►
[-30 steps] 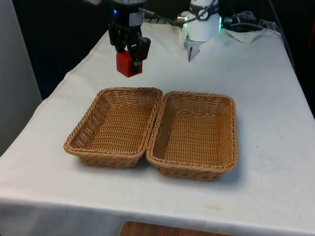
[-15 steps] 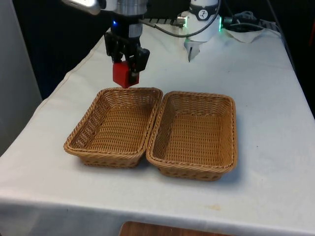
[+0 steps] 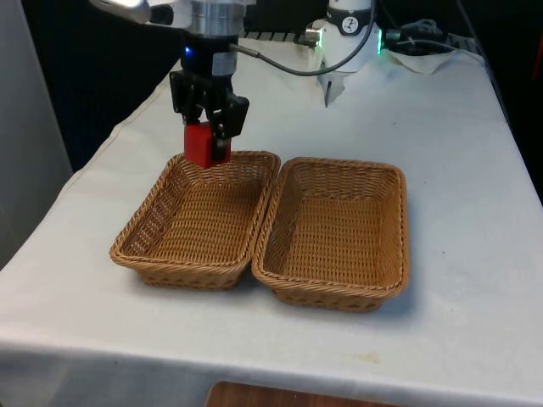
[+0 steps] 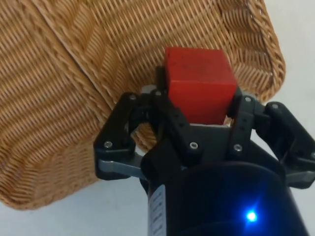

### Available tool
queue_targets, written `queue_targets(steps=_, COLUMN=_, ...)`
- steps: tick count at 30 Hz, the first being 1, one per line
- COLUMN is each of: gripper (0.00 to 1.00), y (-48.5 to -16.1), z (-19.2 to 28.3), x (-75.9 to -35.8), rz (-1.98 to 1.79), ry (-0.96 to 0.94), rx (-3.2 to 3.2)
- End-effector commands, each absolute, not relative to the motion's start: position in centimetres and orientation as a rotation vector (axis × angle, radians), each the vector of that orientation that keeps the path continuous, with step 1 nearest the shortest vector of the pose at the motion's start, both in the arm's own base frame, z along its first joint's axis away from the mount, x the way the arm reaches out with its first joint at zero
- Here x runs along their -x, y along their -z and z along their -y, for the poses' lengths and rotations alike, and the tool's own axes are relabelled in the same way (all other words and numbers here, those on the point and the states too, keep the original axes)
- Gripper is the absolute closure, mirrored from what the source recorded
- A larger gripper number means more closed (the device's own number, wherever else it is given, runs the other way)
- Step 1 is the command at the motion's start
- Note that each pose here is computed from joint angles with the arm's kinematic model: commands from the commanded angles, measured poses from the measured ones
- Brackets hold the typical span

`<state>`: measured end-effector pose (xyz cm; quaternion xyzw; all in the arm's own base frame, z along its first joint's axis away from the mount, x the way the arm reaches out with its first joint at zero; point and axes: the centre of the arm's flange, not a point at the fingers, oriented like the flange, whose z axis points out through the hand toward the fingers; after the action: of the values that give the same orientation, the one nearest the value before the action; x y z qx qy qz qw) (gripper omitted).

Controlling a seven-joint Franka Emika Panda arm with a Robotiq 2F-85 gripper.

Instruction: Pick up the red cube and place it into the right basket.

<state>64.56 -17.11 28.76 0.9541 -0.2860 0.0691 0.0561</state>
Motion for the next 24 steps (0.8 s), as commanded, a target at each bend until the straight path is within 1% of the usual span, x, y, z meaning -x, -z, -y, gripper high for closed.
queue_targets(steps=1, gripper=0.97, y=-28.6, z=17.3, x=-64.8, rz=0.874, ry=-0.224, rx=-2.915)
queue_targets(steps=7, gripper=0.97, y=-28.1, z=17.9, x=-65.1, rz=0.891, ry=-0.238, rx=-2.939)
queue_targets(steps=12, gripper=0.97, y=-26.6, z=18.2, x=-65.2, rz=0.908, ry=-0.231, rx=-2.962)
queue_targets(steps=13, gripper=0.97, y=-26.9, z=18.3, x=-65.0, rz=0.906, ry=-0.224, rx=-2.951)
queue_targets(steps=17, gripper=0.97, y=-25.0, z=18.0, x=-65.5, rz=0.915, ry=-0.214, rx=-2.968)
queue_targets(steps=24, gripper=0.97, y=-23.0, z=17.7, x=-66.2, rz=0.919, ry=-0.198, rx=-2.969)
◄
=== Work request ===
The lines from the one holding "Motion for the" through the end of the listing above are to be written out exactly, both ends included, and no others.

=== Completed task ===
Motion for the next 24 steps (0.8 s), as commanded, a target at each bend until the straight path is within 1% of the usual span, x, y, z meaning -x, -z, -y, gripper high for closed.
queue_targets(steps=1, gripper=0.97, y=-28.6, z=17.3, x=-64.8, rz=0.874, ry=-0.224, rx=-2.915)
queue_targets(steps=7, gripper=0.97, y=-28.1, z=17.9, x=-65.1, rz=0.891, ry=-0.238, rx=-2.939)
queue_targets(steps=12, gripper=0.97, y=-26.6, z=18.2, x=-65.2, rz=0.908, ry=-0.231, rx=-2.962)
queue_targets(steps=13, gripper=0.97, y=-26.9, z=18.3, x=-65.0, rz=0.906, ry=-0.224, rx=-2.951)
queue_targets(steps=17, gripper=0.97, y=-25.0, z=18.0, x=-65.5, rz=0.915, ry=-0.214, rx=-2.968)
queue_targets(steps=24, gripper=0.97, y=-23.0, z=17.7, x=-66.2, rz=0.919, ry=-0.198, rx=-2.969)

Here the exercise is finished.